▸ **What needs to be done**
Scan the entries below. Report each line where the string "thing" occurs.

Data excerpts below:

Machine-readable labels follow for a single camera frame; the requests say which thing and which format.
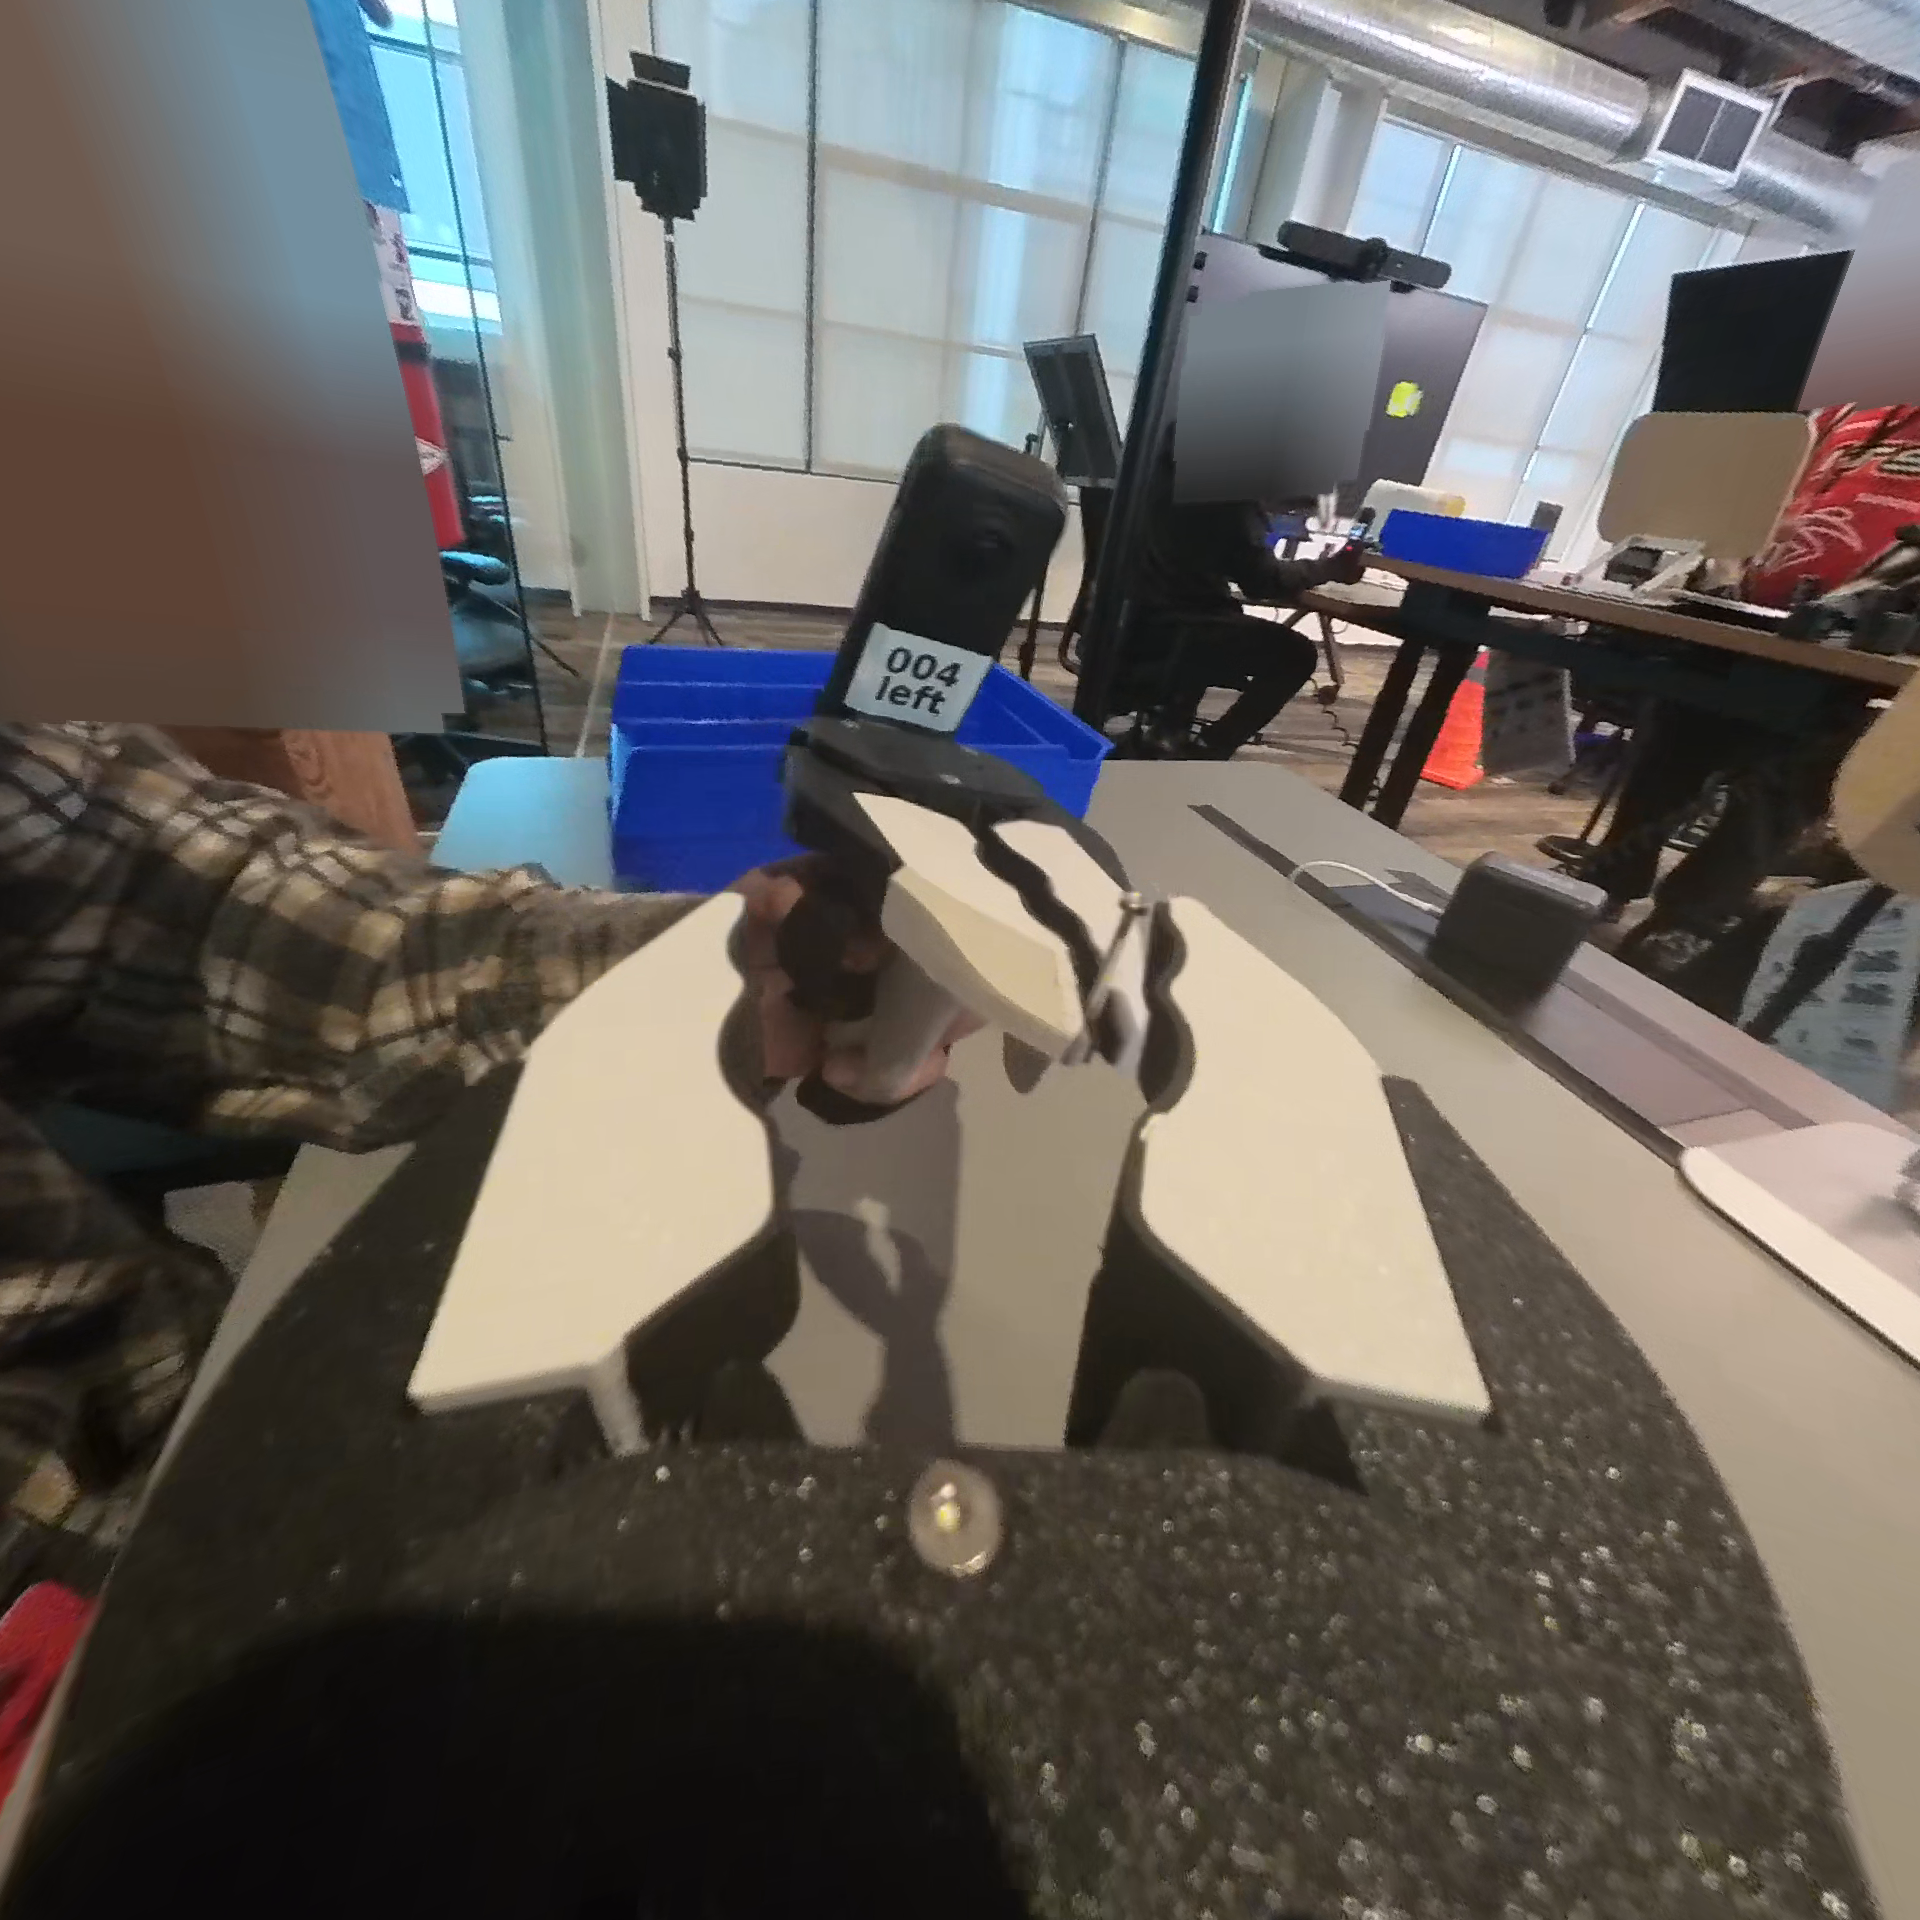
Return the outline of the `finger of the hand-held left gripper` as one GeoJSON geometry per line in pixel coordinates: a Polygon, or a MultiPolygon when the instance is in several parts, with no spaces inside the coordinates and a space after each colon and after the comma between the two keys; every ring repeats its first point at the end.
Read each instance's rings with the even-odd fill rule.
{"type": "Polygon", "coordinates": [[[1091,866],[1093,835],[1058,806],[986,832],[913,800],[854,790],[852,804],[894,860],[880,931],[894,948],[862,1032],[869,1066],[918,1066],[953,1020],[974,1018],[1050,1066],[1091,1055],[1089,1012],[1070,940],[1053,931],[987,852],[1040,876],[1040,896],[1068,872],[1074,848],[1091,866]]]}
{"type": "Polygon", "coordinates": [[[1142,1005],[1110,1008],[1097,1023],[1089,1023],[1083,1012],[1083,994],[1094,966],[1094,932],[1113,923],[1116,896],[1137,890],[1113,864],[1113,852],[1097,835],[1068,816],[997,822],[979,836],[977,850],[987,871],[1016,890],[1034,926],[1064,948],[1073,982],[1073,1023],[1061,1054],[1064,1062],[1102,1061],[1116,1070],[1138,1070],[1153,1020],[1147,960],[1155,919],[1142,1005]]]}

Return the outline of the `steel bolt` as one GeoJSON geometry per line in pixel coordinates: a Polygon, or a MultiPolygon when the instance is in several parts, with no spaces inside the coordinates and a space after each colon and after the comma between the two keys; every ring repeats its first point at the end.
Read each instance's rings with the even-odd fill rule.
{"type": "Polygon", "coordinates": [[[1126,890],[1113,901],[1110,926],[1094,932],[1094,966],[1083,994],[1089,1023],[1097,1023],[1110,1008],[1145,1004],[1145,958],[1155,902],[1126,890]]]}

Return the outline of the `blue plastic parts bin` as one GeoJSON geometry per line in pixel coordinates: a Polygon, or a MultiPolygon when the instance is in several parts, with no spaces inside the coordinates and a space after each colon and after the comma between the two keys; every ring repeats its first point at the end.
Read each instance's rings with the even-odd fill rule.
{"type": "MultiPolygon", "coordinates": [[[[608,839],[619,883],[709,893],[792,858],[781,758],[830,679],[811,648],[634,645],[608,734],[608,839]]],[[[1081,818],[1110,741],[1004,666],[990,666],[956,741],[1012,764],[1081,818]]]]}

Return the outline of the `person's left forearm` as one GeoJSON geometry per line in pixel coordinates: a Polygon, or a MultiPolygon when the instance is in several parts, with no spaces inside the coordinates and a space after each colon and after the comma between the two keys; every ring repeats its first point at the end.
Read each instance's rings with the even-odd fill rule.
{"type": "Polygon", "coordinates": [[[531,871],[402,887],[357,922],[370,952],[334,992],[349,1020],[344,1087],[366,1112],[396,1115],[520,1066],[596,981],[704,906],[531,871]]]}

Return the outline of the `person's left hand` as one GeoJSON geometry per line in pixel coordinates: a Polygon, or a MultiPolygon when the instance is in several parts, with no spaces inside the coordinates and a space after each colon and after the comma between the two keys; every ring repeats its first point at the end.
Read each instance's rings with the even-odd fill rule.
{"type": "Polygon", "coordinates": [[[786,952],[800,952],[803,940],[784,936],[781,926],[794,912],[808,922],[826,917],[826,966],[836,986],[834,1004],[864,1000],[874,982],[890,982],[898,952],[878,922],[859,906],[833,902],[826,866],[804,858],[772,869],[741,876],[733,893],[742,901],[741,975],[756,1005],[760,1039],[747,1048],[769,1090],[786,1084],[819,1082],[836,1095],[867,1106],[894,1108],[929,1087],[946,1072],[953,1045],[977,1030],[971,1015],[956,1015],[939,1045],[924,1052],[900,1090],[892,1099],[872,1092],[874,1066],[867,1043],[867,1015],[826,1010],[803,1004],[784,964],[786,952]]]}

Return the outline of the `black cube device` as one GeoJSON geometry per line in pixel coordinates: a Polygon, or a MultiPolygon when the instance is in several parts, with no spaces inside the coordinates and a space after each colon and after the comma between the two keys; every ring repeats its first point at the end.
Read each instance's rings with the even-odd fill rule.
{"type": "Polygon", "coordinates": [[[1608,893],[1510,855],[1478,855],[1430,931],[1424,960],[1501,1015],[1541,1000],[1587,942],[1608,893]]]}

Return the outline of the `orange traffic cone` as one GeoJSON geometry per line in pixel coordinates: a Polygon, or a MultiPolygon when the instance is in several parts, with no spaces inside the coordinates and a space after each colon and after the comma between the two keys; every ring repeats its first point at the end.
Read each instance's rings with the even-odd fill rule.
{"type": "Polygon", "coordinates": [[[1464,682],[1453,688],[1442,725],[1424,758],[1421,780],[1452,792],[1472,790],[1486,780],[1481,746],[1486,732],[1486,672],[1490,653],[1478,648],[1464,682]]]}

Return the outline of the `black office chair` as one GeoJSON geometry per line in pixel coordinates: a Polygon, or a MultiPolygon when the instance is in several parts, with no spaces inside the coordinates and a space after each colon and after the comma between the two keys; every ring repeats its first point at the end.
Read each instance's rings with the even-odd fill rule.
{"type": "Polygon", "coordinates": [[[496,734],[544,746],[534,647],[512,566],[461,546],[438,554],[461,682],[446,732],[496,734]]]}

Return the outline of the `white document stand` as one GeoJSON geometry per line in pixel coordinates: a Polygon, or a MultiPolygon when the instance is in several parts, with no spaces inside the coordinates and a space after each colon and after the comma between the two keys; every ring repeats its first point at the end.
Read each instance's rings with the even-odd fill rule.
{"type": "Polygon", "coordinates": [[[1637,419],[1621,436],[1582,574],[1643,543],[1664,556],[1637,588],[1678,591],[1704,565],[1740,566],[1771,540],[1816,443],[1803,414],[1672,414],[1637,419]]]}
{"type": "MultiPolygon", "coordinates": [[[[1848,752],[1832,790],[1841,850],[1880,893],[1917,887],[1917,688],[1912,684],[1848,752]]],[[[1762,1018],[1771,1046],[1780,1018],[1826,966],[1789,981],[1762,1018]]],[[[1841,1072],[1841,1090],[1881,1102],[1916,1066],[1916,998],[1901,1061],[1841,1072]]],[[[1738,1143],[1693,1144],[1680,1158],[1693,1194],[1885,1347],[1917,1362],[1916,1139],[1857,1120],[1824,1120],[1738,1143]]]]}

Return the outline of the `black webcam bar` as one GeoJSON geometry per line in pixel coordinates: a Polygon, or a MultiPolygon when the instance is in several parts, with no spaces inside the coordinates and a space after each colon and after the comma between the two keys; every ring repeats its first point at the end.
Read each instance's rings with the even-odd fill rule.
{"type": "Polygon", "coordinates": [[[1356,238],[1298,222],[1286,222],[1280,228],[1277,256],[1286,266],[1318,272],[1332,280],[1384,280],[1400,293],[1442,293],[1452,280],[1448,260],[1403,252],[1379,235],[1356,238]]]}

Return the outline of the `blue storage bin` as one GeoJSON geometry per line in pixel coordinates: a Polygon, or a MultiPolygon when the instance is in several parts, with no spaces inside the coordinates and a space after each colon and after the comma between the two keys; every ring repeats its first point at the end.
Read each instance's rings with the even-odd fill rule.
{"type": "Polygon", "coordinates": [[[1518,582],[1541,562],[1547,530],[1494,518],[1394,510],[1384,518],[1376,543],[1384,560],[1518,582]]]}

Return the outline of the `large dark display screen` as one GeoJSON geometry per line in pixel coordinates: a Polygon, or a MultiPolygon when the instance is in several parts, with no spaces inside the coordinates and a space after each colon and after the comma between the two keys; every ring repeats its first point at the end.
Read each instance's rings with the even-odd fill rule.
{"type": "Polygon", "coordinates": [[[1444,436],[1460,380],[1486,322],[1486,304],[1427,287],[1394,287],[1385,302],[1384,359],[1353,487],[1421,487],[1444,436]]]}

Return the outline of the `black light panel stand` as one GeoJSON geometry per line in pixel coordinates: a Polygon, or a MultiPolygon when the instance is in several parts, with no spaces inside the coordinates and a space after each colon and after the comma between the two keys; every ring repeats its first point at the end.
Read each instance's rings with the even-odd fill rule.
{"type": "Polygon", "coordinates": [[[725,647],[700,590],[698,527],[691,499],[691,445],[682,326],[682,227],[707,202],[707,112],[691,90],[686,61],[630,52],[630,75],[608,80],[608,138],[612,178],[626,184],[640,207],[660,227],[666,360],[678,469],[678,518],[684,584],[652,645],[693,635],[707,647],[725,647]]]}

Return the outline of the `red fire extinguisher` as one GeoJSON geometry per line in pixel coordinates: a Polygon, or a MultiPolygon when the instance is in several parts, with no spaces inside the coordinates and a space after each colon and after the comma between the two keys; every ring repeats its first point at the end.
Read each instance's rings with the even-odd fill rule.
{"type": "Polygon", "coordinates": [[[421,326],[392,322],[392,338],[401,364],[401,383],[417,434],[427,510],[437,549],[464,546],[464,512],[458,476],[451,464],[442,397],[432,372],[432,355],[421,326]]]}

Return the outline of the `silver ventilation duct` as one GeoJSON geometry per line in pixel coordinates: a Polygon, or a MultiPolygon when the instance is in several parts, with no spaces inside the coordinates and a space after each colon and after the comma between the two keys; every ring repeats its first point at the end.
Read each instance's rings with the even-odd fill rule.
{"type": "Polygon", "coordinates": [[[1774,126],[1716,80],[1645,82],[1523,27],[1438,3],[1256,3],[1250,35],[1542,146],[1688,181],[1769,220],[1853,234],[1891,170],[1774,126]]]}

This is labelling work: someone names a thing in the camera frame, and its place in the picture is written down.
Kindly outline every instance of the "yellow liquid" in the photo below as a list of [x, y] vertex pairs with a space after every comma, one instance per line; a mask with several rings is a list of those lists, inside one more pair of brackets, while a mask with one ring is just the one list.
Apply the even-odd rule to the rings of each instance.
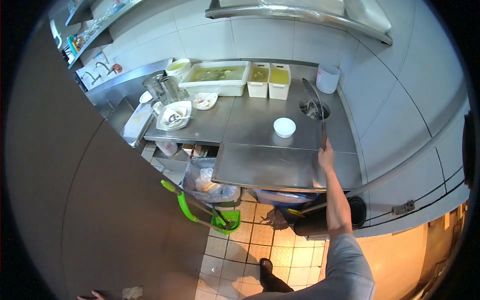
[[245, 68], [244, 66], [226, 66], [198, 69], [188, 82], [241, 80]]
[[169, 71], [173, 71], [173, 70], [176, 70], [176, 69], [180, 69], [181, 67], [183, 67], [184, 65], [186, 65], [187, 62], [182, 62], [182, 63], [179, 63], [178, 65], [175, 65], [173, 67], [170, 67], [168, 70]]
[[272, 69], [272, 77], [270, 82], [273, 84], [289, 84], [289, 77], [287, 70]]
[[268, 69], [254, 68], [252, 70], [252, 76], [250, 77], [250, 81], [267, 82], [267, 80], [268, 80]]

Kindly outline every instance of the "hand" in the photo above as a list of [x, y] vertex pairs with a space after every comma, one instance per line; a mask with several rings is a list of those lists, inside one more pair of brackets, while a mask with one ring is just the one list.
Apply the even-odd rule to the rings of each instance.
[[325, 150], [318, 150], [318, 164], [325, 173], [335, 171], [334, 158], [335, 153], [333, 152], [332, 144], [330, 144], [330, 140], [327, 138]]
[[[95, 296], [95, 299], [96, 300], [107, 300], [107, 298], [103, 297], [102, 295], [100, 295], [99, 293], [95, 292], [94, 290], [92, 291], [92, 294]], [[87, 298], [83, 298], [83, 297], [77, 297], [78, 300], [88, 300]]]

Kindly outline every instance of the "spoon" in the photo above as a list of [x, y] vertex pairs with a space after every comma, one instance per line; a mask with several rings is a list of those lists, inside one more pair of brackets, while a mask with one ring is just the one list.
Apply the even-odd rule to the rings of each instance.
[[169, 118], [168, 118], [168, 122], [169, 123], [173, 123], [175, 122], [176, 120], [183, 120], [183, 119], [188, 119], [190, 118], [191, 116], [187, 116], [187, 117], [177, 117], [177, 115], [171, 115]]

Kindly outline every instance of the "green dustpan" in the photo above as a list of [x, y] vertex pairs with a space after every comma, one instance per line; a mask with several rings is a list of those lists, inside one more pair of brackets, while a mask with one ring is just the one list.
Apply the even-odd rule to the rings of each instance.
[[[179, 201], [180, 209], [182, 210], [183, 214], [193, 222], [197, 222], [203, 224], [205, 226], [213, 228], [215, 231], [223, 233], [225, 235], [232, 233], [233, 231], [237, 230], [240, 227], [240, 211], [239, 210], [230, 210], [230, 211], [216, 211], [212, 209], [211, 211], [205, 208], [198, 200], [193, 199], [189, 196], [186, 196], [185, 193], [182, 191], [178, 191], [173, 184], [168, 181], [162, 180], [162, 185], [177, 195], [177, 199]], [[212, 216], [212, 221], [210, 223], [200, 220], [198, 217], [194, 216], [190, 209], [188, 208], [187, 199], [189, 202], [198, 208], [202, 209], [203, 211], [207, 212]], [[225, 228], [225, 221], [231, 226], [231, 229]]]

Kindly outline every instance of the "drain hole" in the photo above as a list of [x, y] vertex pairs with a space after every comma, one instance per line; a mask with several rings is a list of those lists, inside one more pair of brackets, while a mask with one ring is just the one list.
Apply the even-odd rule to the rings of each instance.
[[[302, 101], [300, 102], [300, 110], [307, 116], [314, 120], [322, 119], [322, 112], [318, 109], [319, 105], [315, 104], [312, 101]], [[330, 116], [330, 108], [327, 104], [322, 103], [322, 110], [324, 111], [325, 120]]]

End of Data excerpts.

▸ **Solution to this task**
Machine-readable labels follow for a single camera frame; the requests say which thing and which format.
This is labelling work: someone names a thing in the camera frame, and its place in the picture is written down.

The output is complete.